Run, Group 4 Library, 1 on a minION flow cell for sequencing.
I have a lot of DNA in this library, so I want to try loading 300 fmol DNA to try to increase pore occupancy more (it’s been chronically, low-ish, ~75%).
So I want 300 fmol DNA in 12 uL EB:
G4L1 is 59.2 ng/mL = 157.8 fmol/uL, so let’s do 2uL G4L1 + 10 uL EB.
Flow cell
[ID] FBD08455
1652 pores on 08/14/25 check
1645 pores on 09/05/25 check
Trying the MK1D again after the MinKnow software update:
Hardware check passed
MinION, flow cell health check completed
When setting up sequencing run, turned off pore reserve function, to front load data aquisition.
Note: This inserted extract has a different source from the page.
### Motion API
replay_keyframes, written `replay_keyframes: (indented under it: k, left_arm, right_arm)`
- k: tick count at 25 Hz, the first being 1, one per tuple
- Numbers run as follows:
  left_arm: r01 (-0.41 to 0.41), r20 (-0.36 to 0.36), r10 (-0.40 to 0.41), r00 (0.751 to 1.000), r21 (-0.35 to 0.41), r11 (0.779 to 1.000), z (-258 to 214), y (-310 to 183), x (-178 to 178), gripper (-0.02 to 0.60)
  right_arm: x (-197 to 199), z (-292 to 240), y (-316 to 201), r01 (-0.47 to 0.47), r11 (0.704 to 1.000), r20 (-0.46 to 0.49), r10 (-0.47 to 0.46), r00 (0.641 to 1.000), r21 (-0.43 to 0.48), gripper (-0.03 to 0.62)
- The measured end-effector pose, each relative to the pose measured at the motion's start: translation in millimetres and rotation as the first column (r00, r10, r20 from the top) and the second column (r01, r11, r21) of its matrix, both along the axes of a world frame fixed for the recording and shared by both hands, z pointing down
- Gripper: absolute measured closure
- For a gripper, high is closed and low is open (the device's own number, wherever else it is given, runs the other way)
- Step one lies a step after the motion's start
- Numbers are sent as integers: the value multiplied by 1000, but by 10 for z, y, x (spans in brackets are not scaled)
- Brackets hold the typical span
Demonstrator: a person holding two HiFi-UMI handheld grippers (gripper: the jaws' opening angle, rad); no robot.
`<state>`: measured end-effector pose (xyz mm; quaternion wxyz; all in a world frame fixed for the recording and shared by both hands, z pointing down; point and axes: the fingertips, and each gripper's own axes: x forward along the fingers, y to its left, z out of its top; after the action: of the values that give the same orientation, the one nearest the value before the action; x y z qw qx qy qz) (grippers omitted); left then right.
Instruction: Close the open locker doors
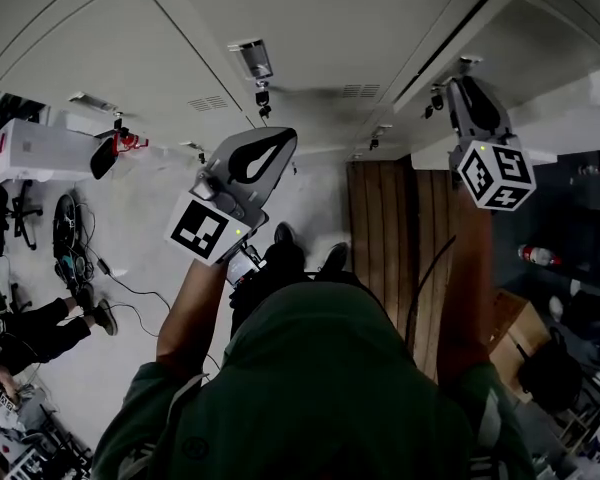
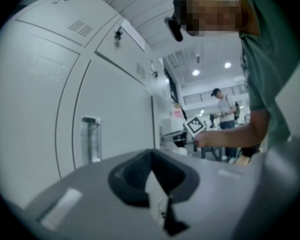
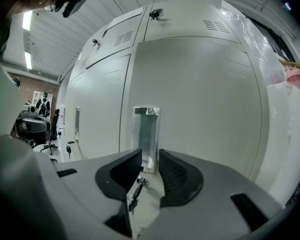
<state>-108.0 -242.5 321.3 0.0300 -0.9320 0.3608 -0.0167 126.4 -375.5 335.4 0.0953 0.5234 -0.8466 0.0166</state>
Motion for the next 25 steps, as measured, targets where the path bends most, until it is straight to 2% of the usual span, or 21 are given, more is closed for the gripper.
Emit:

After update, there are more base modified basecalling options. Selected all options (6mA, 5mC, & 5hmC in all contexts)
Run sequencing on un-primed, un-loaded Flow cell for 4 min to evaluate pore health.
really weird run stats… only 36 pores available on pore scan, almost everything shows “no pore”…
Paused to prime + load.
Okay, after priming + loading, resumed run: Initiated pore scan - 1430 pores
Seeing some “wild flowering” in the channel states panel early on
Occupancy is looking good in first ~15min! ✛ e.g. 47% sequencing, 4.8% available, so (47 / 47 + 4.8) = 90.1%! That’s my highest proportion yet of available pores that are actively sequencing
There’s a notably higher level of adapter than in previous runs - ~7%, compared to previous 1%-2% in MinION runs. This might be expected though, since library is shorter than previous libraries, which means the proportion of adapter:read will be higher
Wash #1
@ 4.5hr in, after ~ ⅔ pore loss (510 pores @ the 3.5hr scan). Very fast pore loss, mostly to the “unavailable” category. Re-loaded w/ 300 fmol again. 783 pores after wash #1
Wash #2
@ 19.5hr in, 84 pores remaining. Re-loaded with 300 fmol, and there are 381 pores after wash/reload.
Wash #3
@ 2 days 1hr in, 40 pores remaining. Re-loaded with 300 fmol. Run errored out when I tried to resume, so I had to restart the MinKnow software and start a new run. 185 pores after run started.